TO DO:
Return every line of the data that contains the string "document".

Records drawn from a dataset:
=== Section Start ===
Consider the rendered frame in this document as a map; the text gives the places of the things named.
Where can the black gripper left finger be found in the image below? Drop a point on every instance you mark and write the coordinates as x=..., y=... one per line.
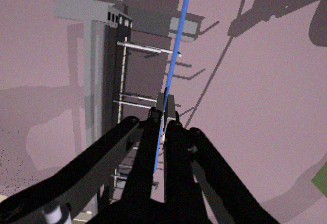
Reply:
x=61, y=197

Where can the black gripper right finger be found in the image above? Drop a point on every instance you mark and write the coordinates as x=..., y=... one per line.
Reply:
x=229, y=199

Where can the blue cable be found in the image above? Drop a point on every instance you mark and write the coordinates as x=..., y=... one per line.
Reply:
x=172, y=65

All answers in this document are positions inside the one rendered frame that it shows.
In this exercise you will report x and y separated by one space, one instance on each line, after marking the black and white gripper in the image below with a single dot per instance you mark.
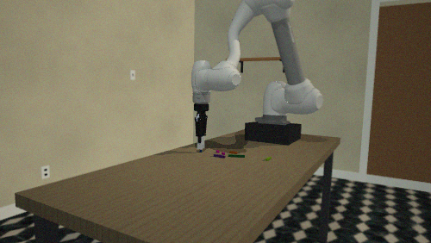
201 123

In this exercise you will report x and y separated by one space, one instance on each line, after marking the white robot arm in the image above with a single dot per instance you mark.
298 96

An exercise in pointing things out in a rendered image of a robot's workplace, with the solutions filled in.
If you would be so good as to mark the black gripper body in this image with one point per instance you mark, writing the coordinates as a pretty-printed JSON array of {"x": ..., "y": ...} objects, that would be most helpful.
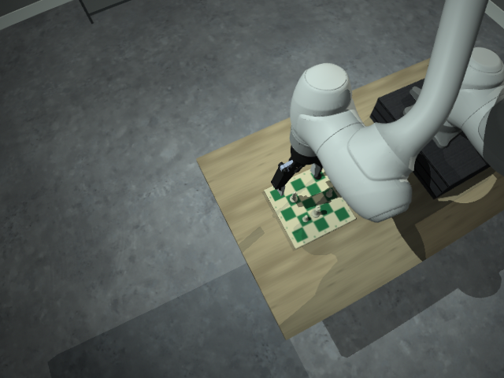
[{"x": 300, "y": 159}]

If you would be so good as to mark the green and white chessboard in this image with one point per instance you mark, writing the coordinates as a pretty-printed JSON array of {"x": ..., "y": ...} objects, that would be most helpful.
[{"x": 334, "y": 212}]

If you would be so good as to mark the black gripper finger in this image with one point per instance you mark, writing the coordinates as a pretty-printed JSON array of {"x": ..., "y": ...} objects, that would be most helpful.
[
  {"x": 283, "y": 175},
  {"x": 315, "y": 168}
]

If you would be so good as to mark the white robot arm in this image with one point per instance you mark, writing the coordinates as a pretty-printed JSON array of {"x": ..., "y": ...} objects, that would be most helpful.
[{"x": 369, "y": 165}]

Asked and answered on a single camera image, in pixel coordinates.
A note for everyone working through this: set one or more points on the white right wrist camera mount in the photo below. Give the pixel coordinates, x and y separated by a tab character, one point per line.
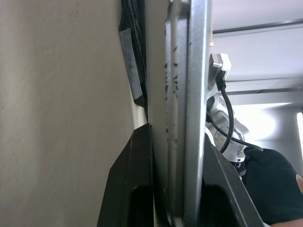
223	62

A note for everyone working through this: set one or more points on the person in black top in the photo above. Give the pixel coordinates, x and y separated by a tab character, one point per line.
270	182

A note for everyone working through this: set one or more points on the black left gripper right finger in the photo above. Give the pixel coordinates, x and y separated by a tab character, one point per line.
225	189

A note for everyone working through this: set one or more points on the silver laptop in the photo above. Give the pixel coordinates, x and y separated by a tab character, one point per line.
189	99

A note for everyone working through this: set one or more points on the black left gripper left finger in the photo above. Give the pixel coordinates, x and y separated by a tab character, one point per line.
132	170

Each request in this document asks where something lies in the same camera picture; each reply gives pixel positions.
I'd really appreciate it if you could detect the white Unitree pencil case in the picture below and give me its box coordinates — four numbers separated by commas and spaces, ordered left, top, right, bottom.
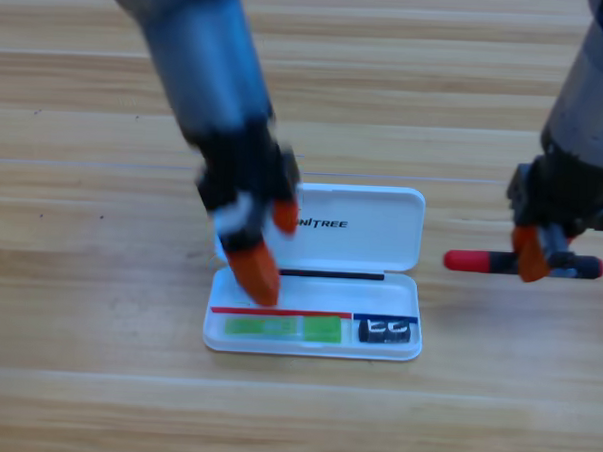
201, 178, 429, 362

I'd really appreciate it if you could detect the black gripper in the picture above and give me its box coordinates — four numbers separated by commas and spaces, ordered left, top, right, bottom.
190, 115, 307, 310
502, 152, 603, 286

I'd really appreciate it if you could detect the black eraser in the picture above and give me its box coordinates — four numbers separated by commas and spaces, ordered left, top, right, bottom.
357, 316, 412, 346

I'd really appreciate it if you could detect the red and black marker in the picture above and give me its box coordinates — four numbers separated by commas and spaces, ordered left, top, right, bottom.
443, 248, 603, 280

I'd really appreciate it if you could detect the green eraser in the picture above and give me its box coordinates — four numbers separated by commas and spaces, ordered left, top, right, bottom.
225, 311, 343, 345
=== Section End ===
THE COMPLETED TASK:
Consider the rendered frame in this document as a map; the text gives the places of the things named.
All answers in this document are positions inside the one rendered frame that it shows.
Each request in this document asks where something lies in the same camera picture; each reply gives pixel positions.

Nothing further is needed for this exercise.